BRT As Austerity LRT or Should That Be BHLS? - A Call for Clarity and Rigour in Appraising Bus Based Transit



BRT As Austerity LRT or Should That Be BHLS? - A Call for Clarity and Rigour in Appraising Bus Based Transit

Authors

Austin Smyth, University Of Hertfordshire, Bob Miller, Consultant

Description

This paper makes a call for clarity and rigour in appraising bus based transit

Abstract

This paper makes a call for clarity and rigour in appraising bus based transit. Against the backdrop of global developments in the sector it argues for in the first instance getting the definitions right. It reviews the characteristics of High capacity Bus Rapid Transit (BRT), as implemented in Latin America, South-East Asia and Africa, Moderate capacity BRT (BRT-Lite, Busway), as implemented in North America and Australia and Europe and Bus with High Level of Service (BHLS) – a European approach - with focus on quality and reliability. The paper distinguishes between BRT and BHLS in terms of running way, the characteristics of stations and stopping places, vehicles design and quality, operational and customer-facing systems, as well as branding and image, and market development

It sets out what anyone considering developing a case for a BRT scheme and wanting to create the best possible case for a successful scheme and attracting funding needs to consider in terms of policy and economic drivers, what makes a good scheme and what is it trying to do, with an emphasis on the need for clarity in objectives and what these considerations mean for encompassing the full benefits of BRT schemes including supporting a Vision for Growth and the Link to Spatial Planning, (and costs) and translating those into potential funding sources.

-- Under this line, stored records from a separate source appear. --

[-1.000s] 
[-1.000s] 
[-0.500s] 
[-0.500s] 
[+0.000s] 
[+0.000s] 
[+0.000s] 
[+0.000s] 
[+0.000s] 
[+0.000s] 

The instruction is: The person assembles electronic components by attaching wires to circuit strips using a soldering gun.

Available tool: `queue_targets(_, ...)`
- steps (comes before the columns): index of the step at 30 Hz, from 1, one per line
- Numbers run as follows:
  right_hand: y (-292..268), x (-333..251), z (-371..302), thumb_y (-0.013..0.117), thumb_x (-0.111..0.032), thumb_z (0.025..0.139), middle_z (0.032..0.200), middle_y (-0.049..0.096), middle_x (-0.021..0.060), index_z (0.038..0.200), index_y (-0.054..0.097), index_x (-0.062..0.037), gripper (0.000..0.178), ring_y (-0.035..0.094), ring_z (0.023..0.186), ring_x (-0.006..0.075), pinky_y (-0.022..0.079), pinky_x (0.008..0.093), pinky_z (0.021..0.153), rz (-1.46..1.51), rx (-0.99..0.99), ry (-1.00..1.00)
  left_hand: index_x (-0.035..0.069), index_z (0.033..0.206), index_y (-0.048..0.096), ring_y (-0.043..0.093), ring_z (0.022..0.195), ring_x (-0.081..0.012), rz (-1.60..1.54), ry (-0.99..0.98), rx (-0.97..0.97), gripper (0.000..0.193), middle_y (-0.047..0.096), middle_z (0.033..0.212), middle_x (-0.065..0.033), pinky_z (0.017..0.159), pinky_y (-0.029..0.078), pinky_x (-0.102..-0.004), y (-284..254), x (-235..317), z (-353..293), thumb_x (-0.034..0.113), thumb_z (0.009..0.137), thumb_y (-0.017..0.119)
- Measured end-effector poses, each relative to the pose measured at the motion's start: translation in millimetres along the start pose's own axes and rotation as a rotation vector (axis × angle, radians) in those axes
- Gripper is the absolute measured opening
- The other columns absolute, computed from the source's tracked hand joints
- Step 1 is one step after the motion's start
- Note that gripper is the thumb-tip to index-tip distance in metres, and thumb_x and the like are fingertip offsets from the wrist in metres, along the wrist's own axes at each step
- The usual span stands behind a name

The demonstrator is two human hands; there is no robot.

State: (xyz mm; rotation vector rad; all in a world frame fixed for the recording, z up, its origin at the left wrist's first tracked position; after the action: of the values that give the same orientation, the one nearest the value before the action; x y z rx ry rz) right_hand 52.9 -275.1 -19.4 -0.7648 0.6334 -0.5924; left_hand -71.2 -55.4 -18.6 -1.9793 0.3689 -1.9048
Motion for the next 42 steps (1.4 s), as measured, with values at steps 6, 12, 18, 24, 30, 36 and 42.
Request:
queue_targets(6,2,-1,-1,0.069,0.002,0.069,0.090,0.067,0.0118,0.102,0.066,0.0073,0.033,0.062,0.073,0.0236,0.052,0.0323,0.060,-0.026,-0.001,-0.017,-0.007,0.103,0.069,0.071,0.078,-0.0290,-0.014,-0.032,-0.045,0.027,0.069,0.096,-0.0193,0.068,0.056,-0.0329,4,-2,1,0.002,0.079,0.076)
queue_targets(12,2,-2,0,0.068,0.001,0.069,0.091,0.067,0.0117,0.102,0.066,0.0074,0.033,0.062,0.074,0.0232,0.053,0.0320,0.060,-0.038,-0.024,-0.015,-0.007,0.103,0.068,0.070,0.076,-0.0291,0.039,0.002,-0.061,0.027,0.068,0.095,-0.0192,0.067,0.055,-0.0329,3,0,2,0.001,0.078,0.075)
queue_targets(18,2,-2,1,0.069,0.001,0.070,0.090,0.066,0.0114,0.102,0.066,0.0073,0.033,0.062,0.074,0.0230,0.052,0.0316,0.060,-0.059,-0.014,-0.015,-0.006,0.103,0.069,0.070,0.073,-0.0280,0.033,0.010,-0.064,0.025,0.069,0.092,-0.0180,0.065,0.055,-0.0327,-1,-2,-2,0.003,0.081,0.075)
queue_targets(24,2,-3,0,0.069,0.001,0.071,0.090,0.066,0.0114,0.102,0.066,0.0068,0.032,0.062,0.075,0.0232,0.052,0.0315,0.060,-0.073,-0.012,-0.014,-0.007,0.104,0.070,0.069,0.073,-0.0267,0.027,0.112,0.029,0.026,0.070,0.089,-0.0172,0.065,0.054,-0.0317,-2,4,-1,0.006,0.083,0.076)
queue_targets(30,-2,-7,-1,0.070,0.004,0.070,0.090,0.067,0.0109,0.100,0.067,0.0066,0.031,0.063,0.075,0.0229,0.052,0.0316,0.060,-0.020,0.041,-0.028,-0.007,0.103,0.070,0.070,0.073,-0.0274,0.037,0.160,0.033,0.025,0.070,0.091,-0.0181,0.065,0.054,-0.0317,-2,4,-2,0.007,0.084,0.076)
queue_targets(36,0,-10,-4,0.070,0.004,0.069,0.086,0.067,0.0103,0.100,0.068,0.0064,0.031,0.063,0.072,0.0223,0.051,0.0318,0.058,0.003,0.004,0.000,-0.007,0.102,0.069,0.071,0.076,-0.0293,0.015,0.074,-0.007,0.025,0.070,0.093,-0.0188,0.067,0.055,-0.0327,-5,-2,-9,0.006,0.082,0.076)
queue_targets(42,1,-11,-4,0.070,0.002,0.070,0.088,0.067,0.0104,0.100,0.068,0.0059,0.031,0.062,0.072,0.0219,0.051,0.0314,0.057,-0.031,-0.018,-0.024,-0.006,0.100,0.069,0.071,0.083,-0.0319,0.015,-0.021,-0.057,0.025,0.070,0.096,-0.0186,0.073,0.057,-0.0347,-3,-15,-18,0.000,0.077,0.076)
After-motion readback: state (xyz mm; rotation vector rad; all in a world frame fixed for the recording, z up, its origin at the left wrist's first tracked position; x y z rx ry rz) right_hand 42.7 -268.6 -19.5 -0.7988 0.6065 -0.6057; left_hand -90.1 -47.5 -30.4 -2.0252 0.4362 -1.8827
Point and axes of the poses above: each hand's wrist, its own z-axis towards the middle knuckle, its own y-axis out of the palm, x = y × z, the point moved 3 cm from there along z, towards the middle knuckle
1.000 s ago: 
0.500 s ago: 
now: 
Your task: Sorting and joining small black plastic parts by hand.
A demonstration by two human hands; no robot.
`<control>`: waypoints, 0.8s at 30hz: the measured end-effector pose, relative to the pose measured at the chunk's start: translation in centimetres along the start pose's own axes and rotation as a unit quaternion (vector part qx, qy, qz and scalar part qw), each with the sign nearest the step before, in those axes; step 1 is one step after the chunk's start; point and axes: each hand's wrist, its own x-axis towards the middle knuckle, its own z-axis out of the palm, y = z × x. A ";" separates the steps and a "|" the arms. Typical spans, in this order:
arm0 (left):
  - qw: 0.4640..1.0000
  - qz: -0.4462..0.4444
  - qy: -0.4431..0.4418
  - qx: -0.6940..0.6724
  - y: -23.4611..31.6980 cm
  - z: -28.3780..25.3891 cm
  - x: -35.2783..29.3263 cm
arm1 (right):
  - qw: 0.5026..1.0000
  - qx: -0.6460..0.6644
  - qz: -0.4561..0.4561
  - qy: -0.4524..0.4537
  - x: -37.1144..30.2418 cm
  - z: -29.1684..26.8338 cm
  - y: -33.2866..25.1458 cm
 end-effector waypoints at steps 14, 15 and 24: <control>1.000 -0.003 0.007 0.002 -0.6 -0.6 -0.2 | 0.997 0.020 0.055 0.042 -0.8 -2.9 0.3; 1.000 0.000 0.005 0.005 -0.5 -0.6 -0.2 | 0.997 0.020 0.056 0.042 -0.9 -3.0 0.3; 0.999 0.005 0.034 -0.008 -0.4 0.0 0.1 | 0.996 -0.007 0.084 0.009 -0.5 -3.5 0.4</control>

This provides the basis for considering BRT as Austerity LRT? It then poses the questions:
• Is this really the right starting point? Shouldn’t we be looking at the objectives for any scheme and aiming to design accordingly to maximise the benefits to the identified groups
• Is BRT really the poor relation to LRT or merely a point on a continuum that considers factors such as demand, geography, topography and interaction with land use.

It considers the argument BRT as a stepping stone to wider more permanently segregated systems and the potential conflicting objective of the emphasis on claiming cost savings for BRT compared to LRT or are we really taking about BHLS versus LRT? Finally, it draws some
lessons, relevance and potential importance of bus-based transit to Western Europe with particular reference to the UK and Ireland. The paper is supported by case study evidence and research.